Exercise brief
Only the lines from the one containing "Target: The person" through the one containing "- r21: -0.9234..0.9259" should be printed, exactly as they appear below, with both ends included.
(Excerpted records)
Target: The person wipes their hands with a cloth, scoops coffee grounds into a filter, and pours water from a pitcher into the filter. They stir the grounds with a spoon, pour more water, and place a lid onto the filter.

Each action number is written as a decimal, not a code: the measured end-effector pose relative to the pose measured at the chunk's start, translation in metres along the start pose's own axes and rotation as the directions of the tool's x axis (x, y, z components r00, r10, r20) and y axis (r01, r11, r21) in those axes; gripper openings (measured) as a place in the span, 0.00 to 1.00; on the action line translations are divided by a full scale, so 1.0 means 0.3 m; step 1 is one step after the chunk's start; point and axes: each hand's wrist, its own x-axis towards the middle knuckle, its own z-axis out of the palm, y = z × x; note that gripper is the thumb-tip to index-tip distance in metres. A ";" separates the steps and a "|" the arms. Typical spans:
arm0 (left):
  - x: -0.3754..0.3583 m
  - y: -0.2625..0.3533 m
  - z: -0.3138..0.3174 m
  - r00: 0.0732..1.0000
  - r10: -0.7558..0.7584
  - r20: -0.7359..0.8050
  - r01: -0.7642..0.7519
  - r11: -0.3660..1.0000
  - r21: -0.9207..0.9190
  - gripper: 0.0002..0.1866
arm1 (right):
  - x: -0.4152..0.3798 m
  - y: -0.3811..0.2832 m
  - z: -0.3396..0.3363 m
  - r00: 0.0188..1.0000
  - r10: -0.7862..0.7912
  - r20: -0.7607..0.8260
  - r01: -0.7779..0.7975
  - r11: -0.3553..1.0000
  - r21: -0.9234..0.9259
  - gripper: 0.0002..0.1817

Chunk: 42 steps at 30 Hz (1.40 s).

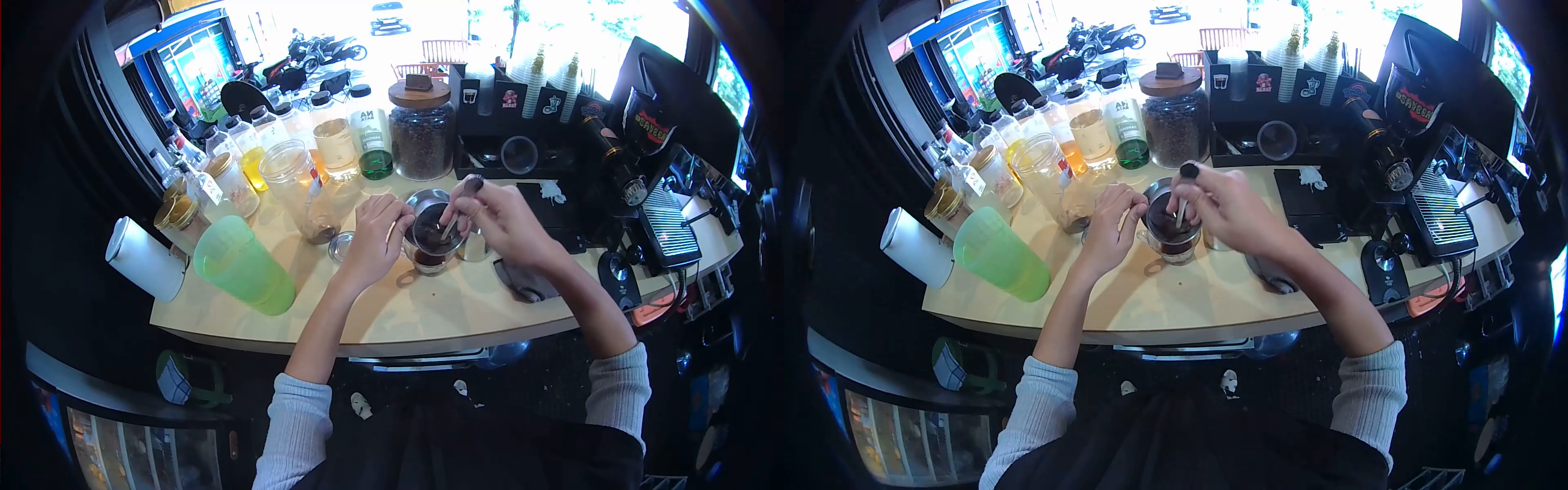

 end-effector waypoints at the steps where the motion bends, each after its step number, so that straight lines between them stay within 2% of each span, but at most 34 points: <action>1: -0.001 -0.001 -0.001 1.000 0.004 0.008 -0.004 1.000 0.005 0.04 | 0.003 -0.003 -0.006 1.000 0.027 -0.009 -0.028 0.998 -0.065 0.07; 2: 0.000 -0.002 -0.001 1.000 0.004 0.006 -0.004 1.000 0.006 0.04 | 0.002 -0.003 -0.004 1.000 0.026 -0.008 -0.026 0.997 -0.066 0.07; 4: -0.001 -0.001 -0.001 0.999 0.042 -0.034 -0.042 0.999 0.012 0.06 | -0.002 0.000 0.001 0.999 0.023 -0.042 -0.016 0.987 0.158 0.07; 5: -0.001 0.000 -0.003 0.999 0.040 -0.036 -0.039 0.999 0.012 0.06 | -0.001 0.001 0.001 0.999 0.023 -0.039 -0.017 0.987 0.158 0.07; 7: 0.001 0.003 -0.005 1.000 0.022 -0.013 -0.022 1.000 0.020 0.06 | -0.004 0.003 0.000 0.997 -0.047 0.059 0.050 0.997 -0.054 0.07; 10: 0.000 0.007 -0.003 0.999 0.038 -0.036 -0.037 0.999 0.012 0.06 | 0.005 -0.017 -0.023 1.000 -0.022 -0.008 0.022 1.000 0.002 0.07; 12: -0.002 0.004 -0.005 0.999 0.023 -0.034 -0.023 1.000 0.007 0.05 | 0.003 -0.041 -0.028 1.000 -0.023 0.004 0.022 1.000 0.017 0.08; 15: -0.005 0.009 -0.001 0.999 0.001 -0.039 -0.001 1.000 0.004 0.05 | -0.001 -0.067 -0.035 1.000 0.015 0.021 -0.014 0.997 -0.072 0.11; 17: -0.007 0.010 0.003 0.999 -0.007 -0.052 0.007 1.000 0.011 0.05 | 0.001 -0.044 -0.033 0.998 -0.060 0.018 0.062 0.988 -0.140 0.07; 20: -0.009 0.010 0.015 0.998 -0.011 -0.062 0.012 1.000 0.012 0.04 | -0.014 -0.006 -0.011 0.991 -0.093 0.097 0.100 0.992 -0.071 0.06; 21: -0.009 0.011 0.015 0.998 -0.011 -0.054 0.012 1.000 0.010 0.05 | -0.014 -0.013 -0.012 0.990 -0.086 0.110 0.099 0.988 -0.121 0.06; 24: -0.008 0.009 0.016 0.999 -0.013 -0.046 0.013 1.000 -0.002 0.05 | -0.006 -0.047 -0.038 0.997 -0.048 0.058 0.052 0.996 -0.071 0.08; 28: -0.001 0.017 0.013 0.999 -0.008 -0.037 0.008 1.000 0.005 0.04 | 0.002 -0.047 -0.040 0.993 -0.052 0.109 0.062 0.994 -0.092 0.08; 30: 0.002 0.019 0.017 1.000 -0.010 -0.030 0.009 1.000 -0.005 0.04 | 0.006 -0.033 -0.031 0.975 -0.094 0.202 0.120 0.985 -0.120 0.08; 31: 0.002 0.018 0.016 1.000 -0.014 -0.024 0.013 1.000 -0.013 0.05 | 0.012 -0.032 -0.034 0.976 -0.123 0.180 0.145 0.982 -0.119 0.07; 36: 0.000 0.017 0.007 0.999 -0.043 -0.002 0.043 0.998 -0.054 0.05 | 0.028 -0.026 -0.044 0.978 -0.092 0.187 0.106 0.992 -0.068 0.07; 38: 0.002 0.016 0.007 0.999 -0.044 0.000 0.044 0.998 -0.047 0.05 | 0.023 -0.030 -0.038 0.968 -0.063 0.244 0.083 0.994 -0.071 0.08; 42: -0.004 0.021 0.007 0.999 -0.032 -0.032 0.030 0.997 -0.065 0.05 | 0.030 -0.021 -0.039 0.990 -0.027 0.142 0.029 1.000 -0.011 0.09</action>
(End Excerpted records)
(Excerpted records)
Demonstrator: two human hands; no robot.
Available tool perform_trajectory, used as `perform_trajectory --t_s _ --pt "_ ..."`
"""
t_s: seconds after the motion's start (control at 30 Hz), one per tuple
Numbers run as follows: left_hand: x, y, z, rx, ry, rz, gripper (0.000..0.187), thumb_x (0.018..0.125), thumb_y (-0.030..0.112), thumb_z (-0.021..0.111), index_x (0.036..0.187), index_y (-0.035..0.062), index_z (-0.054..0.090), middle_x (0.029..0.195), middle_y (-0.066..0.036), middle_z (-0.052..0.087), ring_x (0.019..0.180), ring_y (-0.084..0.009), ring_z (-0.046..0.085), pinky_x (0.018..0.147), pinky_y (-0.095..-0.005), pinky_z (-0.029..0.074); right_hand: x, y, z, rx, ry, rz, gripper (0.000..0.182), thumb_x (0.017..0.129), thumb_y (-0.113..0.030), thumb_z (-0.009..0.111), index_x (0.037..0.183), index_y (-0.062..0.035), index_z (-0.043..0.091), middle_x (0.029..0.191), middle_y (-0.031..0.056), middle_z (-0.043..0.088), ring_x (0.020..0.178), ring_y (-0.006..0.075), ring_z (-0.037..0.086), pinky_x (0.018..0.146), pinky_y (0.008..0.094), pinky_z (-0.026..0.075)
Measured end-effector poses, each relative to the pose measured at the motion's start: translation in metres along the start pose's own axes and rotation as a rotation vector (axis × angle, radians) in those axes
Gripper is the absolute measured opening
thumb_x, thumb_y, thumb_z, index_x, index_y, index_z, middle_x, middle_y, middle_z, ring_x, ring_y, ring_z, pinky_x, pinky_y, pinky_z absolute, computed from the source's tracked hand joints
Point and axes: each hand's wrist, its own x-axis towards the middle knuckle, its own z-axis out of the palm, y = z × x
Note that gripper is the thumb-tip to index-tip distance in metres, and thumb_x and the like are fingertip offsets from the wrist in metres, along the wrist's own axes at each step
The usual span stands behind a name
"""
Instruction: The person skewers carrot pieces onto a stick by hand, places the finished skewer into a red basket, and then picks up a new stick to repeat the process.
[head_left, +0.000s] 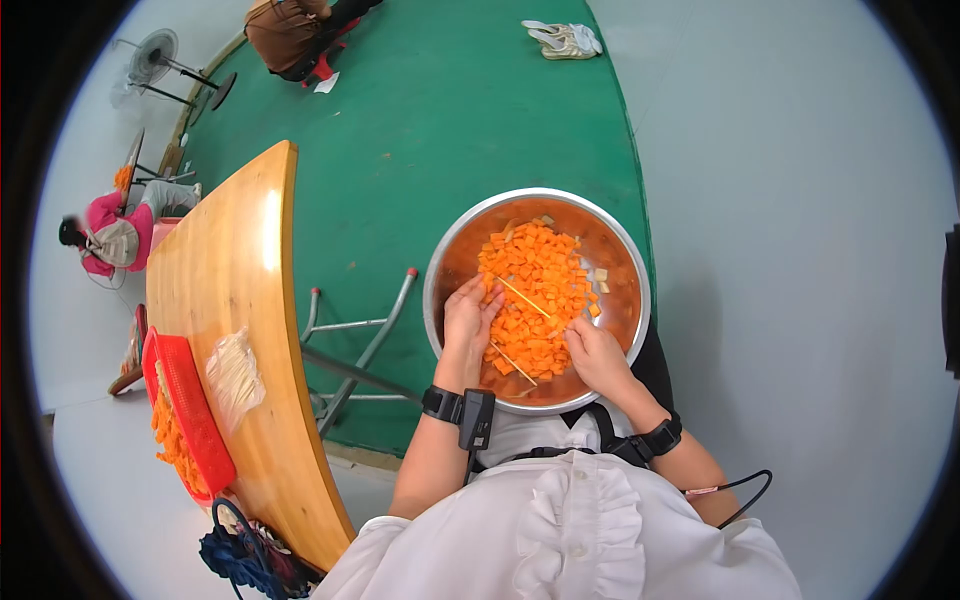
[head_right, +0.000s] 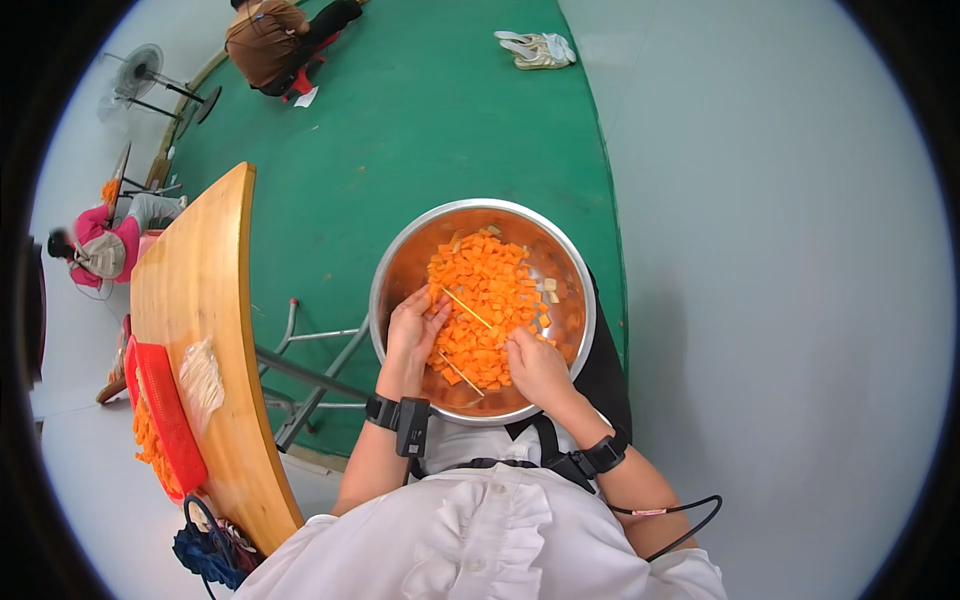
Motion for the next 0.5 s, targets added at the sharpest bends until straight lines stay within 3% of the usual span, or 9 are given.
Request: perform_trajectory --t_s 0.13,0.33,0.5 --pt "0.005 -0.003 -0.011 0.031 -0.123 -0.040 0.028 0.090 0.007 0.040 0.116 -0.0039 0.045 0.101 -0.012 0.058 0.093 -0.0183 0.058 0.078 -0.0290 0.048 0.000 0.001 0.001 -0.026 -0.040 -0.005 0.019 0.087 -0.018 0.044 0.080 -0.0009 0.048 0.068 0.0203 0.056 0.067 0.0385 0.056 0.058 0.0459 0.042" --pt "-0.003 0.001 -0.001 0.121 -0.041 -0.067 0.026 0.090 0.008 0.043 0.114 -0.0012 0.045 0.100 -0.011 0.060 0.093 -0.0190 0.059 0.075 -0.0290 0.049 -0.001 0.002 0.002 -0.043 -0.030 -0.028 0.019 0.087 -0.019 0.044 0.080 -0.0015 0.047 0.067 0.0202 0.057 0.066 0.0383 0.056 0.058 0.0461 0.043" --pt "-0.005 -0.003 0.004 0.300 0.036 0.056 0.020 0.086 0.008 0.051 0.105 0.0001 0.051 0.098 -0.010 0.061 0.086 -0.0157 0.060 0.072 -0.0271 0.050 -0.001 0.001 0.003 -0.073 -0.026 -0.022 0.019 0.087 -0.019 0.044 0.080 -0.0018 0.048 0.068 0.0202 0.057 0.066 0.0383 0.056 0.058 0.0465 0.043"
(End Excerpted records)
Answer for the task
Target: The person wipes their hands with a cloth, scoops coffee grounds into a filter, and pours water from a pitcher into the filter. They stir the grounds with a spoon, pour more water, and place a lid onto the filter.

Each action number is written as a decimal, not a code: the measured end-effector pose relative to the pose measured at the chunk's start, translation in metres along the start pose's own axes and rotation as the directions of the tool's x axis (x, y, z components r00, r10, r20) and y axis (r01, r11, r21) in those axes; gripper openings (measured) as a place in the span, 0.00 to 1.00; on the action line translations are divided by a full scale, so 1.0 means 0.3 m; step 1 is one step after the chunk's start; point and axes: each hand's wrist, its own x-axis towards the middle knuckle, its own z-axis out of the palm, y = z × x; note that gripper is the thumb-tip to index-tip distance in metres. A ";" separates the steps and a "|" the arms. Typical spans:
arm0 (left):
  - x: -0.3754..0.3583 m
  - y: -0.2625..0.3533 m
  - z: -0.3138..0.3174 m
  - r00: 0.0732..1.0000
  - r10: -0.7558..0.7584
  - r20: -0.7359..0.8050
  - r01: -0.7642..0.7519
  - r11: -0.3660..1.0000
  - r21: -0.9207..0.9190
  - gripper: 0.0002..0.1866
arm1 (right):
  - x: -0.4152..0.3798 m
  - y: -0.3811..0.2832 m
  - z: -0.3396..0.3363 m
  - r00: 0.0188..1.0000
  - r10: -0.7862..0.7912
  - r20: -0.7607..0.8260
  - r01: -0.7779..0.7975
  - r11: -0.3553..1.0000
  - r21: -0.9234..0.9259

The work on this exercise is now complete.